_WHAT THE TASK ASKS_.
Restate every record exactly, with nothing skipped.

*** Opening of GIVEN INFORMATION ***

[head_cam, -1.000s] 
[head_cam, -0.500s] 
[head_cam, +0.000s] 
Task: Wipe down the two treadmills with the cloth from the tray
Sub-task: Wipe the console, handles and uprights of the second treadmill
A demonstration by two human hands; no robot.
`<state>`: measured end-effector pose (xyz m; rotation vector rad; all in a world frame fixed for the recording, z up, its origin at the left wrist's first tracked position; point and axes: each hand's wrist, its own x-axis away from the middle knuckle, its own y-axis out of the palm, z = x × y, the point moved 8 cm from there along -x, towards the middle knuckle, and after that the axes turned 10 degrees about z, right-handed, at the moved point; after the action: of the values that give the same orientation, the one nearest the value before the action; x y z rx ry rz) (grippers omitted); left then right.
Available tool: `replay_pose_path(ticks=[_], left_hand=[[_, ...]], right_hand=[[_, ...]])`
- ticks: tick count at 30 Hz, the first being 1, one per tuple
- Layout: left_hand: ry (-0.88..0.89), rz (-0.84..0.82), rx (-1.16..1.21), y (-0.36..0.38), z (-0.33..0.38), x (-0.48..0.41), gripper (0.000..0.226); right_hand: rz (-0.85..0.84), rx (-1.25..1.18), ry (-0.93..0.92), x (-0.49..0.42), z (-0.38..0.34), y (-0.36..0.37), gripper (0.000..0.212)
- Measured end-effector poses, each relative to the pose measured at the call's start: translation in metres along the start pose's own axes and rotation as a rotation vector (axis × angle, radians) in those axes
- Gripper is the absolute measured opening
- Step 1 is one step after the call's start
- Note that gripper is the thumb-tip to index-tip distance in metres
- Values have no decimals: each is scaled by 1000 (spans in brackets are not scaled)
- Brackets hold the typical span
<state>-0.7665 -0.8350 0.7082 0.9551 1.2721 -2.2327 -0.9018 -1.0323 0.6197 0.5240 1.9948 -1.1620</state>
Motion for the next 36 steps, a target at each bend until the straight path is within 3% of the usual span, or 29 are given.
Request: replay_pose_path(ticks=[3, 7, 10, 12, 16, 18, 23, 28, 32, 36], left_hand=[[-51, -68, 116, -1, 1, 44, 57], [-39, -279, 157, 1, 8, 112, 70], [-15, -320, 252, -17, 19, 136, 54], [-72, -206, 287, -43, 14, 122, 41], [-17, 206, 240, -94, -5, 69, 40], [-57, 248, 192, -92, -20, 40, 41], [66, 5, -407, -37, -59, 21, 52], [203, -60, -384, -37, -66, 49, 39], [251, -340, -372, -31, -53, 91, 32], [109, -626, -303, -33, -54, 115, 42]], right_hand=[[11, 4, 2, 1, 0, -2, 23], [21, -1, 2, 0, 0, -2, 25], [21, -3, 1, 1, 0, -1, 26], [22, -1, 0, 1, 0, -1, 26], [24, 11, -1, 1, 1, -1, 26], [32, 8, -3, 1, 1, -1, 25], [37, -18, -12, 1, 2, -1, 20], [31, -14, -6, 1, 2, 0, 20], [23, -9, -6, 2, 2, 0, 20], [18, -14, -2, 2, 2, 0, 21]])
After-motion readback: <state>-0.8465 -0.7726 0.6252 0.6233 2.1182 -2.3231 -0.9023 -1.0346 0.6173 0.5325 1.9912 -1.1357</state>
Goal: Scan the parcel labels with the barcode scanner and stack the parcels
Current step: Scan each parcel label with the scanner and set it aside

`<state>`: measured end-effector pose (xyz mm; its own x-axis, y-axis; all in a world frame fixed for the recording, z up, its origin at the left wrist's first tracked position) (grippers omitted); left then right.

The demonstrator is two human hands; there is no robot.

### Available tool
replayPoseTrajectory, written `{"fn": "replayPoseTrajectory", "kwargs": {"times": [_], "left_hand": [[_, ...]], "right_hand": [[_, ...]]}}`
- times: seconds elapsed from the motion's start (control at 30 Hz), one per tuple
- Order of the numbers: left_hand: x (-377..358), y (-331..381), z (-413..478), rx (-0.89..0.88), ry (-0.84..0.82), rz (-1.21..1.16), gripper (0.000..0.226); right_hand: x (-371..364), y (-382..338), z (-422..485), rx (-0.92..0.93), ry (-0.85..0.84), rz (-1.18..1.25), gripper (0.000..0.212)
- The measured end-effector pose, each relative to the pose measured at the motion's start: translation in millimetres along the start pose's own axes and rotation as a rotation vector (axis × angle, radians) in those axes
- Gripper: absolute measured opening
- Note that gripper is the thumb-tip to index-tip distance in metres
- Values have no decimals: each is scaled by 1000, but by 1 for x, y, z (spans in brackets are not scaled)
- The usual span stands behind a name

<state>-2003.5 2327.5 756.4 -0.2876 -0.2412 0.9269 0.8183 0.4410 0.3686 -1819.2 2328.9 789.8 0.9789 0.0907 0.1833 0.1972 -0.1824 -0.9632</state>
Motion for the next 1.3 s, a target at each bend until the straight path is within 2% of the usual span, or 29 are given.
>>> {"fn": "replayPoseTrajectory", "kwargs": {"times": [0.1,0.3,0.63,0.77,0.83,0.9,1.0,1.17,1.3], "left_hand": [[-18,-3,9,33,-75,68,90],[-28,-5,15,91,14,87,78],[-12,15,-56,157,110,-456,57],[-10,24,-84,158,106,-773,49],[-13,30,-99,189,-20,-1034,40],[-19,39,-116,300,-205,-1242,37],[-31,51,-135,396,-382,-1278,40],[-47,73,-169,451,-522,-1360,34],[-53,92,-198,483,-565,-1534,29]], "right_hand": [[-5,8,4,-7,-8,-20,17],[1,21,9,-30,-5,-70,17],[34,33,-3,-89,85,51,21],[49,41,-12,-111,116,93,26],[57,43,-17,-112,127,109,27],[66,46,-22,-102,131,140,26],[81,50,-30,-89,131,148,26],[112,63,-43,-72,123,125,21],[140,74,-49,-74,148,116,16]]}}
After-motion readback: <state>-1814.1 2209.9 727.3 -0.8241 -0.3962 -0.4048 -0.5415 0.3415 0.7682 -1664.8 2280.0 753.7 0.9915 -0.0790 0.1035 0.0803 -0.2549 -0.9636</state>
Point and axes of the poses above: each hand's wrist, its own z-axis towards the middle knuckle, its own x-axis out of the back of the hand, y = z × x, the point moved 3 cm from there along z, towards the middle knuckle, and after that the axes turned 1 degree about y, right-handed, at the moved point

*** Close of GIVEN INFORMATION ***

_TASK ANSWER_.
[head_cam, -1.000s] 
[head_cam, -0.500s] 
[head_cam, +0.000s] 
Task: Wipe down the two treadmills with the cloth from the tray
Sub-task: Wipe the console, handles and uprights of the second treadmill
A demonstration by two human hands; no robot.
`<state>`: measured end-effector pose (xyz m; rotation vector rad; all in a world frame fixed for the recording, z up, its origin at the left wrist's first tracked position; point and axes: each hand's wrist, its own x-axis away from the middle knuckle, its own y-axis out of the palm, z = x × y, the point moved 8 cm from there along -x, towards the middle knuckle, and after that the axes turned 10 degrees about z, right-handed, at the moved point; after the action: of the values that give the same orientation, the one nearest the value before the action; x y z rx ry rz) (grippers omitted); left then right.
Available tool: `replay_pose_path(ticks=[_], left_hand=[[_, ...]], right_hand=[[_, ...]])`
- ticks: tick count at 30 Hz, the first being 1, one per tuple
- Layout: left_hand: ry (-0.88..0.89), rz (-0.84..0.82), rx (-1.16..1.21), y (-0.36..0.38), z (-0.33..0.38), x (-0.48..0.41), gripper (0.000..0.226); right_hand: rz (-0.85..0.84), rx (-1.25..1.18), ry (-0.93..0.92), x (-0.49..0.42), z (-0.38..0.34), y (-0.36..0.37), gripper (0.000..0.212)
- Measured end-effector poses, each relative to the pose measured at the call's start: translation in metres along the start pose's own axes and rotation as a rotation vector (axis × angle, radians) in those axes
- Gripper is the absolute measured opening
- Step 1 is one step after the call's start
- Note that gripper is the thumb-tip to index-tip distance in metres
- Values have no decimals: each is scaled by 1000 (spans in brackets are not scaled)
- Brackets hold the typical span
<state>-0.7665 -0.8350 0.7082 0.9551 1.2721 -2.2327 -0.9018 -1.0323 0.6197 0.5240 1.9948 -1.1620</state>
Motion for the next 36 steps, a target at each bend until the straight path is within 3% of the usual span, or 29 are given.
Request: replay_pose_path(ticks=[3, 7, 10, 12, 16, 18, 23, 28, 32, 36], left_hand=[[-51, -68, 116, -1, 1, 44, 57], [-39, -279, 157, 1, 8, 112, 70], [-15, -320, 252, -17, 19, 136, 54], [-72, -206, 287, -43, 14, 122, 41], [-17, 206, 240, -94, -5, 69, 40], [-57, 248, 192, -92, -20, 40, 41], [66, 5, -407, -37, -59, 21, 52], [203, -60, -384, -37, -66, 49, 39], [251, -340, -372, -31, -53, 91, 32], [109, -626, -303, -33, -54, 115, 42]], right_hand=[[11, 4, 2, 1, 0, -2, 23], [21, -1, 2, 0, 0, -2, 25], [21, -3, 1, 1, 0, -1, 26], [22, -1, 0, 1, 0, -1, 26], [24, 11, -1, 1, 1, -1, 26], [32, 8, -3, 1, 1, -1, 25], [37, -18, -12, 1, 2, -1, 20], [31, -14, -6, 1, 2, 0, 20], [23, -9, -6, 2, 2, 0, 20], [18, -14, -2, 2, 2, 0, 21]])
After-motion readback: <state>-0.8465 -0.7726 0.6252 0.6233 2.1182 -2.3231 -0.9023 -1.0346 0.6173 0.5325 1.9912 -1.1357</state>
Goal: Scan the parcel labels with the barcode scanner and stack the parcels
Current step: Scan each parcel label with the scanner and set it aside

`<state>`: measured end-effector pose (xyz mm; its own x-axis, y-axis; all in a world frame fixed for the recording, z up, its origin at the left wrist's first tracked position) (grippers omitted); left then right.

The demonstrator is two human hands; there is no robot.

### Available tool
replayPoseTrajectory, written `{"fn": "replayPoseTrajectory", "kwargs": {"times": [_], "left_hand": [[_, ...]], "right_hand": [[_, ...]]}}`
- times: seconds elapsed from the motion's start (control at 30 Hz), one per tuple
- Order of the numbers: left_hand: x (-377..358), y (-331..381), z (-413..478), rx (-0.89..0.88), ry (-0.84..0.82), rz (-1.21..1.16), gripper (0.000..0.226); right_hand: x (-371..364), y (-382..338), z (-422..485), rx (-0.92..0.93), ry (-0.85..0.84), rz (-1.18..1.25), gripper (0.000..0.212)
- The measured end-effector pose, each relative to the pose measured at the motion's start: translation in millimetres along the start pose's own axes and rotation as a rotation vector (axis × angle, radians) in those axes
- Gripper: absolute measured opening
- Note that gripper is the thumb-tip to index-tip distance in metres
- Values have no decimals: each is scaled by 1000, but by 1 for x, y, z (spans in brackets are not scaled)
- The usual span stands behind a name

<state>-2003.5 2327.5 756.4 -0.2876 -0.2412 0.9269 0.8183 0.4410 0.3686 -1819.2 2328.9 789.8 0.9789 0.0907 0.1833 0.1972 -0.1824 -0.9632</state>
Motion for the next 1.3 s, a target at each bend until the straight path is within 2% of the usual span, or 29 are given.
>>> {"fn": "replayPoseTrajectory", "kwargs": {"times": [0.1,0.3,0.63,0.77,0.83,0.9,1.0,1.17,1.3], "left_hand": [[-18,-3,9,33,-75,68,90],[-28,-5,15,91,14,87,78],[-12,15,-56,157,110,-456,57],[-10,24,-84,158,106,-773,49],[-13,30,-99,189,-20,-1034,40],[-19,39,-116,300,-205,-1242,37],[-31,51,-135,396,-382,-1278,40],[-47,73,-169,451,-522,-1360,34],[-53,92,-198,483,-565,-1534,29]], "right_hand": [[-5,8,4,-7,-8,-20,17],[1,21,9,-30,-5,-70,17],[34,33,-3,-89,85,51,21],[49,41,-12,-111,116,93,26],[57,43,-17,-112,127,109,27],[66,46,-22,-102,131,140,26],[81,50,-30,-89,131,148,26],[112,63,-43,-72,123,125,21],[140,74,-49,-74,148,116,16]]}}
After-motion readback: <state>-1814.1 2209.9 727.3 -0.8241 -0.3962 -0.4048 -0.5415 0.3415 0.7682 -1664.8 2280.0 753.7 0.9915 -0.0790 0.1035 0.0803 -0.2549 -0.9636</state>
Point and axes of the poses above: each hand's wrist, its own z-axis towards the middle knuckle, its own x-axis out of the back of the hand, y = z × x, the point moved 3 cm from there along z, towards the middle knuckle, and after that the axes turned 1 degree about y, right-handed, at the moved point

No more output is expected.